Chapter 23 Caleb #2

So he can keep being support for me.

“Are you…” I pick at a loose string on my joggers. “Are you sure I’m not just… too much?”

Miguel sighs, exasperated in that way that’s somehow still fond.

“Caleb.”

He waits until I drag my eyes up to his.

“You are a lot,” he says, smiling. “A lot of feelings. A lot of history. A lot of talent. A lot of love. A lot of hurt. You are not ‘too much.’ ‘Too much’ implies there’s some acceptable limit you’ve crossed.

There isn’t one, at least not for me. But if I don’t take care of myself while taking care of you, I’m gonna start resenting things. And neither of us wants that.”

“You’re not… mad?” I ask softly. “At me? For how much I need?”

“Baby,” he says. “You needing me is the last thing I’m mad about. I like being needed by you. I love that you called me in Reno. I like that you text when you’re spiraling. That’s not the problem.”

“What is the problem, then?” I ask.

He hesitates, choosing his words.

“The problem,” he says slowly, “is that I’ve been acting like if I ever miss a call, you’ll disappear.

Like, I can’t have a bad day or a long shift or a dead phone, because if I do, the world ends.

And that pressure? It’s not coming from you.

It’s coming from inside my own head. From knowing you almost killed yourself once and being terrified of it ever happening again. ”

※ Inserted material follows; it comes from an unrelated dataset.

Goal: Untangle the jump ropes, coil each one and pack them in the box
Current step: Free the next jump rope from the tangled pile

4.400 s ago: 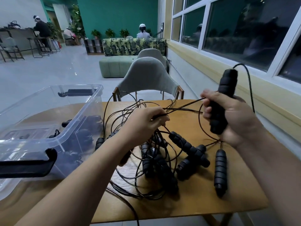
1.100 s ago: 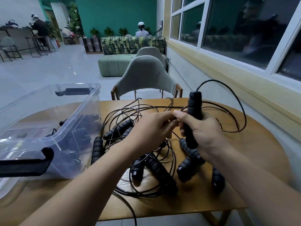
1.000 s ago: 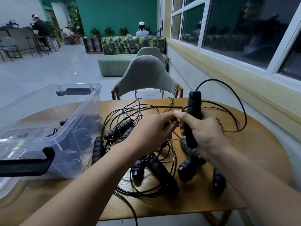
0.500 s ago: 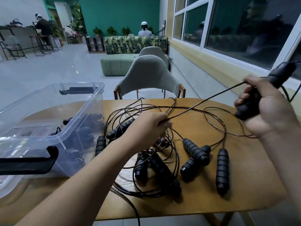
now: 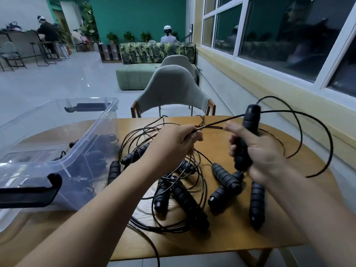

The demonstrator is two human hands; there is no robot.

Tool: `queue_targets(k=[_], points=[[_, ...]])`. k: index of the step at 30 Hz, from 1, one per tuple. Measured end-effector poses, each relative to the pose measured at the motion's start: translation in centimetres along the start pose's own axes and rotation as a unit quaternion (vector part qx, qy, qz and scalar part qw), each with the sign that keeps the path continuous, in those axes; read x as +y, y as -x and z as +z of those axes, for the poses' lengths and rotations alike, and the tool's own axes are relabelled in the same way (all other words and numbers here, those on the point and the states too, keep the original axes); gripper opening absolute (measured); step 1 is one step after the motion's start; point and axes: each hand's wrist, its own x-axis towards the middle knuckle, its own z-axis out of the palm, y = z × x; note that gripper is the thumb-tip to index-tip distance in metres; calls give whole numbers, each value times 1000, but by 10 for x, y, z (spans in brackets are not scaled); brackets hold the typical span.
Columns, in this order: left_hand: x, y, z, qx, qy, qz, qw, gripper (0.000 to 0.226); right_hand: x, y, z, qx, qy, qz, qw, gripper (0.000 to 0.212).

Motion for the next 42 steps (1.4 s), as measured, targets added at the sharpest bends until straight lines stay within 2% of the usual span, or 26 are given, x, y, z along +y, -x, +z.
queue_targets(k=[2, 5, 9, 13, 20, 30, 35, 39, 42], points=[[2, 2, 3, -7, -13, 7, 1000, 22, 8, 6, 13, -23, 13, -9, 1000, 36], [5, 5, 7, -16, -53, 31, 998, 25, 16, 14, 30, -45, 17, -10, 999, 26], [7, 8, 7, -22, -55, 41, 997, 29, 19, 19, 42, -40, 0, -11, 999, 16], [0, 8, 6, -23, -52, 40, 998, 24, 10, 18, 45, -30, -14, -50, 998, 10], [-12, 6, -4, -15, -43, 16, 999, 22, -32, -2, 7, 18, -86, -84, 993, 18], [-17, 1, -15, 13, -14, 0, 1000, 20, -51, -26, -46, 102, -152, -59, 981, 15], [-10, 2, -12, 27, -17, 4, 999, 20, -30, -19, -34, 70, -107, -29, 991, 13], [-4, 2, -9, 21, -20, 10, 1000, 18, -12, -8, -12, 20, -66, -7, 998, 20], [-1, 3, -4, 13, -22, 27, 999, 18, 1, 0, 5, -3, -38, 2, 999, 35]])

My stomach flips. He said it out loud. The thing we’ve never ever vocalized.

“You—I never—”

“I know, Caleb.” His voice goes soft. “You’ve never asked me to hold you together single-handedly.

I volunteered for that job and then stapled myself to it.

” He reaches over and laces our fingers, thumb brushing my knuckles.

“So I’m trying to unlearn that a little.

Still be there. Still answer. But also trust that if I fall asleep without checking my phone, you’re not going to vanish into the void. ”

Heat stings behind my eyes.

“What if I do?” I whisper. “What if one day I just… can’t anymore?”

He squeezes my hand hard enough to anchor.

“Then we handle that together,” he says. “With more than just me and my two fucking hands.”

A tear escapes and slides hot down my cheek.

“I don’t want to break you,” I choke.

“You’re not going to,” he says. “Because I’m finally admitting I’m not indestructible.”

I let out a shuddery breath.

Silence settles between us, heavy but less sharp. After a minute, I manage, “So… what does this look like? Practically. You going to therapy and… what, I just… watch?”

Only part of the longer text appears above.